= WHAT YOU ARE ASKED TO DO =
Leaving out the images, reproduce every line of the data that follows exactly.

── GIVEN MATERIAL

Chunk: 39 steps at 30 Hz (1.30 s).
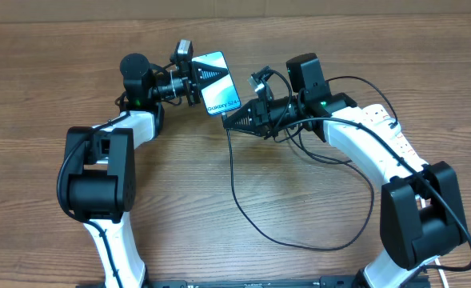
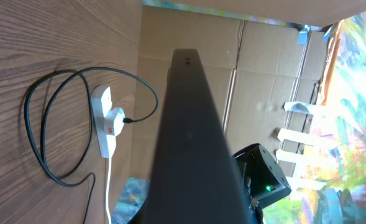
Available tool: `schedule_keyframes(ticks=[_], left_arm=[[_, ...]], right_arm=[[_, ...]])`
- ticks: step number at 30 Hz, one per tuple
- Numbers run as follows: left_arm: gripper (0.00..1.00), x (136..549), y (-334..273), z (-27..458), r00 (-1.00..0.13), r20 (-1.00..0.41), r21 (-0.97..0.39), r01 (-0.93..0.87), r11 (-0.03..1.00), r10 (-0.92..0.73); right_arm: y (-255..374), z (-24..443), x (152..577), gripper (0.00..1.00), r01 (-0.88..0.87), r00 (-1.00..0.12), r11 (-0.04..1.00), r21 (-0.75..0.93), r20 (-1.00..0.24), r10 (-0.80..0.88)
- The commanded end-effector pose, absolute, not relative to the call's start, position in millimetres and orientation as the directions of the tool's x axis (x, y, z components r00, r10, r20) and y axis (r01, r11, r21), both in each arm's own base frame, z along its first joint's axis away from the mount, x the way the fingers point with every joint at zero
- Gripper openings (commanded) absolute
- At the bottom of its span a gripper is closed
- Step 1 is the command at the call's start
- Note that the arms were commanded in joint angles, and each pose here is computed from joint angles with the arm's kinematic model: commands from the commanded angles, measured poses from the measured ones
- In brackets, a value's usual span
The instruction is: Plug charger to phone and switch on socket
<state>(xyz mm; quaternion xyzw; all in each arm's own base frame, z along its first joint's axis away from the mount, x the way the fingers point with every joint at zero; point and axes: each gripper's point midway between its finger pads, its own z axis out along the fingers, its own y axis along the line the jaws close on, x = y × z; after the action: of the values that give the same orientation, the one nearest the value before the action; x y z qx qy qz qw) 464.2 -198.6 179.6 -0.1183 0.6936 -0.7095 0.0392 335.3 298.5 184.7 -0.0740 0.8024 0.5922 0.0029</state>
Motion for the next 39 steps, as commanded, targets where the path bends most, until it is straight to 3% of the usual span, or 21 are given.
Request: schedule_keyframes(ticks=[1, 39], left_arm=[[0.04, 466.3, -200.8, 188.3, -0.974, 0.056, -0.998, -0.05, -0.032, -0.219], [0.04, 464.0, -202.9, 188.2, -0.977, 0.055, -0.998, -0.05, -0.031, -0.207]], right_arm=[[297.8, 182.3, 336.2, 0.04, -0.113, -0.99, 0.295, 0.949, -0.083, -0.11], [289.5, 183.0, 343.5, 0.04, -0.108, -0.992, 0.294, 0.95, -0.086, -0.087]])
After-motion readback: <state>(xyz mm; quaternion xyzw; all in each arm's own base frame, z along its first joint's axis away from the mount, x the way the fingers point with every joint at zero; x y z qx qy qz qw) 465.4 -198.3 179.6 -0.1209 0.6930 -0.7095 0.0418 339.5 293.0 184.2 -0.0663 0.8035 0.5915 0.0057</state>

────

= ANSWER SECTION =
Chunk: 39 steps at 30 Hz (1.30 s).
Available tool: `schedule_keyframes(ticks=[_], left_arm=[[_, ...]], right_arm=[[_, ...]])`
- ticks: step number at 30 Hz, one per tuple
- Numbers run as follows: left_arm: gripper (0.00..1.00), x (136..549), y (-334..273), z (-27..458), r00 (-1.00..0.13), r20 (-1.00..0.41), r21 (-0.97..0.39), r01 (-0.93..0.87), r11 (-0.03..1.00), r10 (-0.92..0.73); right_arm: y (-255..374), z (-24..443), x (152..577), gripper (0.00..1.00), r01 (-0.88..0.87), r00 (-1.00..0.12), r11 (-0.04..1.00), r21 (-0.75..0.93), r20 (-1.00..0.24), r10 (-0.80..0.88)
- The commanded end-effector pose, absolute, not relative to the call's start, position in millimetres and orientation as the directions of the tool's x axis (x, y, z components r00, r10, r20) and y axis (r01, r11, r21), both in each arm's own base frame, z along its first joint's axis away from the mount, x the way the fingers point with every joint at zero
- Gripper openings (commanded) absolute
- At the bottom of its span a gripper is closed
- Step 1 is the command at the call's start
- Note that the arms were commanded in joint angles, and each pose here is computed from joint angles with the arm's kinematic model: commands from the commanded angles, measured poses from the measured ones
- In brackets, a value's usual span
The instruction is: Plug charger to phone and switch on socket
<state>(xyz mm; quaternion xyzw; all in each arm's own base frame, z along its first joint's axis away from the mount, x the way the fingers point with every joint at zero; point and axes: each gripper's point midway between its finger pads, its own z axis out along the fingers, its own y axis along the line the jaws close on, x = y × z; after the action: of the values that give the same orientation, the one nearest the value before the action; x y z qx qy qz qw) 464.2 -198.6 179.6 -0.1183 0.6936 -0.7095 0.0392 335.3 298.5 184.7 -0.0740 0.8024 0.5922 0.0029</state>
Motion for the next 39 steps, as commanded, targets where the path bends most, until it is straight to 3% of the usual span, or 21 are given.
Request: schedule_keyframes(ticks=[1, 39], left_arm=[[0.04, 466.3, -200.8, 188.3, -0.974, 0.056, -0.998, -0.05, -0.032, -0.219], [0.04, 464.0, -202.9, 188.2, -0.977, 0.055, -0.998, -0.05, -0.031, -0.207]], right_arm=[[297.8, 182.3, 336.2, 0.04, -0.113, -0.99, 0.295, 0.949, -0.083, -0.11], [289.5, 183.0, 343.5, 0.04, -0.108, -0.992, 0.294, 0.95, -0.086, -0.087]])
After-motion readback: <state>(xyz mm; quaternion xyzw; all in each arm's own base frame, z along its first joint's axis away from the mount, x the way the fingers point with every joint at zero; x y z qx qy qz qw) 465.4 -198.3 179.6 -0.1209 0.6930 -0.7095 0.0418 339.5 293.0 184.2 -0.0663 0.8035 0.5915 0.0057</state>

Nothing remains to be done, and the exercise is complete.